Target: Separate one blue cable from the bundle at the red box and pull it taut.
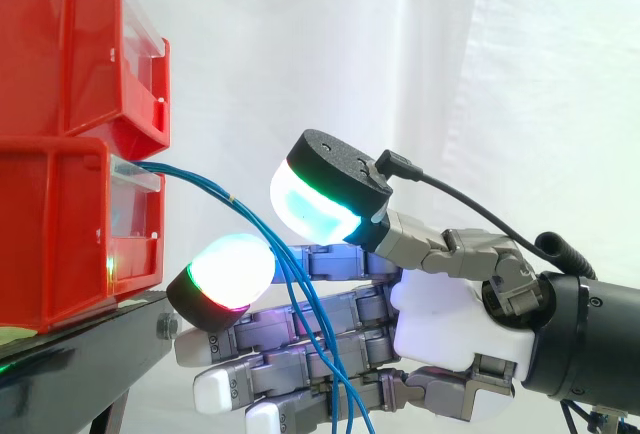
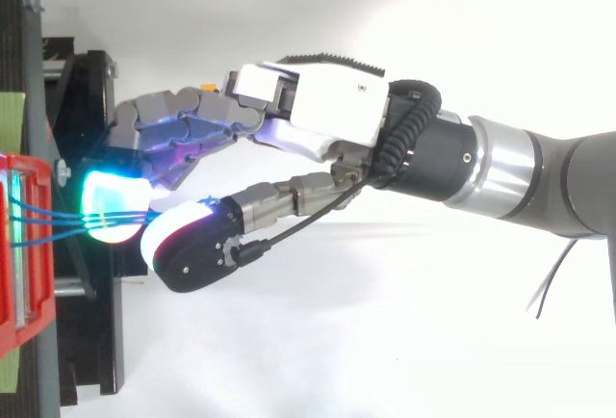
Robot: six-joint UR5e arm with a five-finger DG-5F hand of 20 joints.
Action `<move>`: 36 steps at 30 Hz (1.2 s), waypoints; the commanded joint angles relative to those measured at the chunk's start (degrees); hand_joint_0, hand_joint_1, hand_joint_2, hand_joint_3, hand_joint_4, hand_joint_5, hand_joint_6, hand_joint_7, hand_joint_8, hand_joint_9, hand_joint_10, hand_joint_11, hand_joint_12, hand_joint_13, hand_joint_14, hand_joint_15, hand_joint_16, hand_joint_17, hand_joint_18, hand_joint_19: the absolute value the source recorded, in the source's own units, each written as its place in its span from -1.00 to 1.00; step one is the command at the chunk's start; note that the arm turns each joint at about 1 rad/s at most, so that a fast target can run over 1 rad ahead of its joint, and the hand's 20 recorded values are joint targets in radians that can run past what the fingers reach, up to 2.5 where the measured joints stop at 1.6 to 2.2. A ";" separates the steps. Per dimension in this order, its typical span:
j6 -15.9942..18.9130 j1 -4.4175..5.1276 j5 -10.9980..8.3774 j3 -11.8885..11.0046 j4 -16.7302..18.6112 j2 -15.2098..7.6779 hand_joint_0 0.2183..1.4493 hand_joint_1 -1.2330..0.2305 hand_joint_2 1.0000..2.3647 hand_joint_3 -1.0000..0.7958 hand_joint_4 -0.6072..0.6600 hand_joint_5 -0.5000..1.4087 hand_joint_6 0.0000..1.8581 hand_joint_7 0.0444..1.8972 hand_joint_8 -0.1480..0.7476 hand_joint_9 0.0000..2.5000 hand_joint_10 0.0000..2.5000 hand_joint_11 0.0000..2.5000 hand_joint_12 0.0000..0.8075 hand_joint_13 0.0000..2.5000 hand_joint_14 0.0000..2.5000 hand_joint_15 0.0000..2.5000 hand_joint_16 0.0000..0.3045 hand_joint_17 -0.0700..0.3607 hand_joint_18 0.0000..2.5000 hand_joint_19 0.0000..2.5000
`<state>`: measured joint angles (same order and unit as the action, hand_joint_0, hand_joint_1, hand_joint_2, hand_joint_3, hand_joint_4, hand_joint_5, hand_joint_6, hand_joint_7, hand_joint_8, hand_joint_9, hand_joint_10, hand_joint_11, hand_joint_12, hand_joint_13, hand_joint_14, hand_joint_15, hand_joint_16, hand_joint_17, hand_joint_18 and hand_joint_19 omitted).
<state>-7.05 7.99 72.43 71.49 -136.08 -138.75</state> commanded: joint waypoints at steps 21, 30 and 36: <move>-0.15 -0.17 0.44 -0.03 -0.06 0.06 -0.39 -0.24 -0.98 -0.27 0.34 -0.68 -0.37 0.20 0.12 -0.63 -0.99 -0.61 -0.01 -0.46 -0.99 -0.63 -0.65 -0.12 -0.42 -0.58; 0.46 -0.08 0.26 -0.47 -0.41 0.06 -0.38 -0.24 -0.98 -0.24 0.33 -0.69 -0.33 0.16 0.12 -0.63 -0.99 -0.60 -0.01 -0.46 -0.99 -0.63 -0.65 -0.12 -0.42 -0.58; 0.72 -0.08 0.26 -1.09 -1.64 0.06 -0.39 -0.24 -0.98 -0.27 0.33 -0.69 -0.33 0.16 0.13 -0.63 -0.99 -0.60 -0.01 -0.46 -0.99 -0.63 -0.65 -0.12 -0.42 -0.58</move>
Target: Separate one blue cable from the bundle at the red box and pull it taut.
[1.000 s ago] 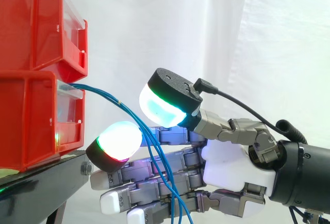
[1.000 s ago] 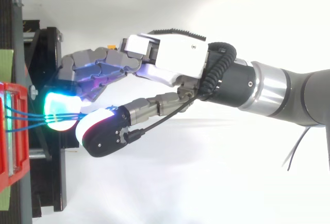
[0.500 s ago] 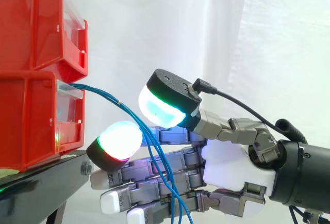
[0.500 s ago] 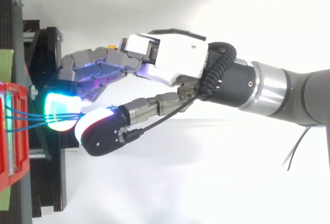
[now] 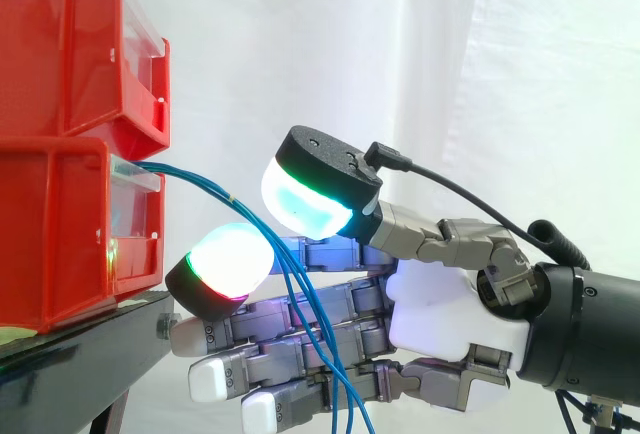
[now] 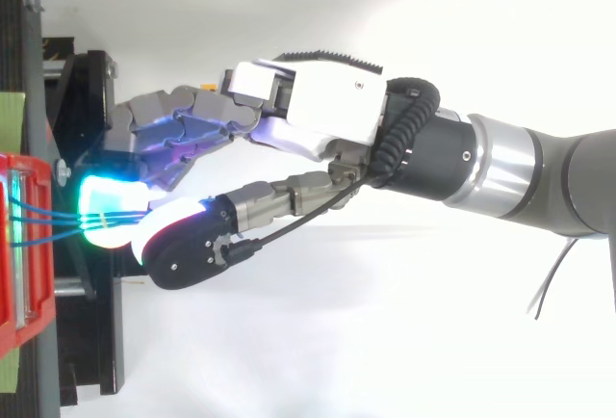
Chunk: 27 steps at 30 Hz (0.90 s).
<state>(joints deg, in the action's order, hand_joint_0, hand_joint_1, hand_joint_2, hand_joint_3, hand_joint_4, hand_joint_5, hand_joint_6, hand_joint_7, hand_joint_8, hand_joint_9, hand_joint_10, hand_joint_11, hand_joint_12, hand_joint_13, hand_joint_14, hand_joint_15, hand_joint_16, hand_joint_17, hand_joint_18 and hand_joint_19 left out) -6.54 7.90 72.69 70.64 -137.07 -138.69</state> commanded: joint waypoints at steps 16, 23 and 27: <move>1.09 0.71 -0.27 -1.12 -2.85 0.00 -0.42 -0.23 -0.99 -0.34 0.35 -0.69 -0.32 0.14 0.14 -0.62 -0.99 -0.60 -0.01 -0.45 -0.99 -0.63 -0.65 -0.12 -0.41 -0.58; 2.05 1.06 -0.27 -1.83 -3.55 0.00 -0.42 -0.21 -0.99 -0.34 0.35 -0.68 -0.31 0.13 0.15 -0.61 -0.99 -0.60 -0.01 -0.45 -0.99 -0.63 -0.65 -0.12 -0.41 -0.58; 2.93 1.15 -0.09 -1.91 -3.82 0.00 -0.41 -0.20 -0.99 -0.33 0.36 -0.68 -0.31 0.12 0.14 -0.61 -0.99 -0.60 -0.01 -0.45 -0.99 -0.63 -0.65 -0.12 -0.41 -0.58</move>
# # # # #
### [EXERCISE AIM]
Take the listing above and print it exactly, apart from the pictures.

### [EXERCISE ANSWER]
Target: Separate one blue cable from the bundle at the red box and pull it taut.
Robot: six-joint UR5e arm with a five-finger DG-5F hand of 20 joints.
Action `<move>`: 36 steps at 30 Hz (1.2 s), waypoints; the commanded joint angles relative to those measured at the chunk's start (degrees); hand_joint_0, hand_joint_1, hand_joint_2, hand_joint_3, hand_joint_4, hand_joint_5, hand_joint_6, hand_joint_7, hand_joint_8, hand_joint_9, hand_joint_10, hand_joint_11, hand_joint_12, hand_joint_13, hand_joint_14, hand_joint_15, hand_joint_16, hand_joint_17, hand_joint_18, hand_joint_19: the absolute value the source recorded, in the source's own units, each written as its place in its span from -1.00 to 1.00; step one is the command at the chunk's start; note that the arm turns each joint at about 1 rad/s at most, so that a fast target can run over 1 rad ahead of its joint, and the hand's 20 recorded values are joint targets in radians that can run past what the fingers reach, up to 2.5 where the measured joints stop at 1.6 to 2.2. A ";" separates the steps. Per dimension in this order, its typical span:
j6 -15.9942..18.9130 j1 -4.4175..5.1276 j5 -10.9980..8.3774 j3 -11.8885..11.0046 j4 -16.7302..18.6112 j2 -15.2098..7.6779 hand_joint_0 0.2183..1.4493 hand_joint_1 -1.2330..0.2305 hand_joint_2 1.0000..2.3647 hand_joint_3 -1.0000..0.7958 hand_joint_4 -0.6072..0.6600 hand_joint_5 -0.5000..1.4087 hand_joint_6 0.0000..1.8581 hand_joint_7 0.0444..1.8972 hand_joint_8 -0.1480..0.7476 hand_joint_9 0.0000..2.5000 hand_joint_10 0.0000..2.5000 hand_joint_11 0.0000..2.5000 hand_joint_12 0.0000..0.8075 hand_joint_13 0.0000..2.5000 hand_joint_14 0.0000..2.5000 hand_joint_15 0.0000..2.5000 hand_joint_16 0.0000..0.3045 hand_joint_17 -0.0700..0.3607 hand_joint_18 0.0000..2.5000 hand_joint_19 0.0000..2.5000
`<state>`: measured joint angles (same order and unit as the action, hand_joint_0, hand_joint_1, hand_joint_2, hand_joint_3, hand_joint_4, hand_joint_5, hand_joint_6, hand_joint_7, hand_joint_8, hand_joint_9, hand_joint_10, hand_joint_11, hand_joint_12, hand_joint_13, hand_joint_14, hand_joint_15, hand_joint_16, hand_joint_17, hand_joint_18 and hand_joint_19 omitted).
<state>-7.05 7.99 72.43 71.49 -136.08 -138.75</state> commanded: joint waypoints at steps 21, 30 and 36: <move>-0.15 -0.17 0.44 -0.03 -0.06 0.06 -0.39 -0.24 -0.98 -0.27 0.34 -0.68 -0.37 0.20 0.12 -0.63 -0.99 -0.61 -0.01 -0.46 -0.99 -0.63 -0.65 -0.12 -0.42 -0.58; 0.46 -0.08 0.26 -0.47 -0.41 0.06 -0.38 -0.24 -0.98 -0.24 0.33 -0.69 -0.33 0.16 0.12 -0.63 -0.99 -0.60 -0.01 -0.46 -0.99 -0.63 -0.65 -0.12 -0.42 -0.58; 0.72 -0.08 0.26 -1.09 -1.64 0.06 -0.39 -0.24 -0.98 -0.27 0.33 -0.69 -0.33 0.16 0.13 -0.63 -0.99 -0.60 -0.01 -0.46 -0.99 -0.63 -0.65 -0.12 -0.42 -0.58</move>
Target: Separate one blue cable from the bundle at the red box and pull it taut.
[1.000 s ago] 
[1.000 s ago] 
[0.500 s ago] 
[0.500 s ago] 
[now] 
[now] 
Chunk: 27 steps at 30 Hz (0.90 s).
<state>(joints deg, in the action's order, hand_joint_0, hand_joint_1, hand_joint_2, hand_joint_3, hand_joint_4, hand_joint_5, hand_joint_6, hand_joint_7, hand_joint_8, hand_joint_9, hand_joint_10, hand_joint_11, hand_joint_12, hand_joint_13, hand_joint_14, hand_joint_15, hand_joint_16, hand_joint_17, hand_joint_18 and hand_joint_19 left out) -6.54 7.90 72.69 70.64 -137.07 -138.69</state> commanded: joint waypoints at steps 16, 23 and 27: <move>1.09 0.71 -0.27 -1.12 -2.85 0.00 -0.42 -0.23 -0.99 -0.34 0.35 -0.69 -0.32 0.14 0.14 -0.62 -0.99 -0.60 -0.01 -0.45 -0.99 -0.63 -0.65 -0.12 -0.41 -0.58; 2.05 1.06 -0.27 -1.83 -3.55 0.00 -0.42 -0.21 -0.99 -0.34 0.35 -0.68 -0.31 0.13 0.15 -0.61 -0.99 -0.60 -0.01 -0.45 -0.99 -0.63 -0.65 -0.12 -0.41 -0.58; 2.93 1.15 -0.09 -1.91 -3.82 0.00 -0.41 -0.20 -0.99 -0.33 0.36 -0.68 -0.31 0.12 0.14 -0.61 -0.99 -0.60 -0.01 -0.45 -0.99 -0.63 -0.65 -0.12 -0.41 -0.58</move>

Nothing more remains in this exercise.